Législatives : après l'agression de Nathalie Kosciusko-Morizet, la classe politique solidaire

Après l'agression de Nathalie Kosciusko-Morizet, la classe politique est solidaire. Les témoins décrivent une agression violente. 

FRANCE 3


Elle est restée inanimée de longues minutes avant d'être prise en charge par les pompiers. Nathalie Kosciusko-Morizet était en train de tracter sur un marché parisien lorsqu'un homme d'une cinquantaine d'années est venu l'agresser. L'agresseur a pris la fuite dans le métro.

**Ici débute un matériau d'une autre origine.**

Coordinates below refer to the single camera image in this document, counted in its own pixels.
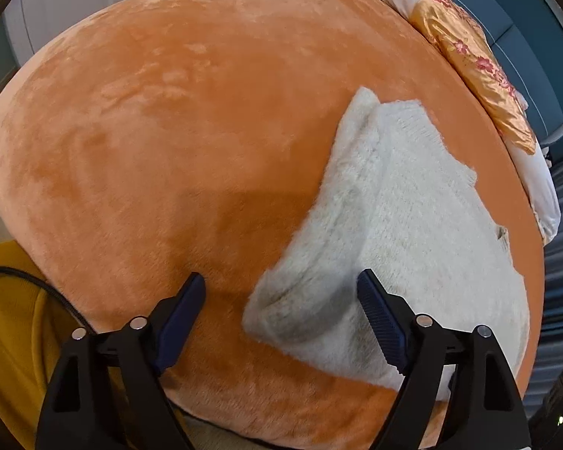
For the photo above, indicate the white sweater with black hearts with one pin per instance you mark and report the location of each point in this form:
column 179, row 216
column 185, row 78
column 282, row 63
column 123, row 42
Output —
column 427, row 243

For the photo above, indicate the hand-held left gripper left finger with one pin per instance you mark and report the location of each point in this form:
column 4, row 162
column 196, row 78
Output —
column 183, row 318

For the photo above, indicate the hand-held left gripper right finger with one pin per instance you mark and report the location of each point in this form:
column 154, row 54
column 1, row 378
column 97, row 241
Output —
column 380, row 318

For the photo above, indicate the yellow garment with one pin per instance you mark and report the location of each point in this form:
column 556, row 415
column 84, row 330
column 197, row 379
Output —
column 9, row 337

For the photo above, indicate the blue padded headboard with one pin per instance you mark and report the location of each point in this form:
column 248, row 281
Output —
column 516, row 18

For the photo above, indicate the orange floral satin pillow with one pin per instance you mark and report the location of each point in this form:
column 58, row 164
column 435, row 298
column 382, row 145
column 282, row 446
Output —
column 478, row 70

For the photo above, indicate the orange plush blanket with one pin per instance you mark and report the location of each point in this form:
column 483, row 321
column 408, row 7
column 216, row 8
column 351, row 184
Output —
column 169, row 150

Son adversaire suspend sa campagne électorale

Nathalie Kosciusko-Morizet, elle, a été transférée à l'hôpital Cochin, où elle reçu la visite du Premier ministre, Édouard Philippe, qui condamne cette agression : "Les hommes qui expriment cette violence physique à l'égard de femmes qui sont à la fois plus petites et plus légères, ne m'inspirent que du mépris", a déclaré le Premier ministre. Condamnation unanime de la classe politique : les leaders de tout bord lui ont apporté leur soutien, y compris son adversaire aux élections législatives, Gilles Le Gendre, candidat LREM, qui lui a témoigné sa sympathie, et a décidé de suspendre sa campagne électorale jusqu'à nouvel ordre.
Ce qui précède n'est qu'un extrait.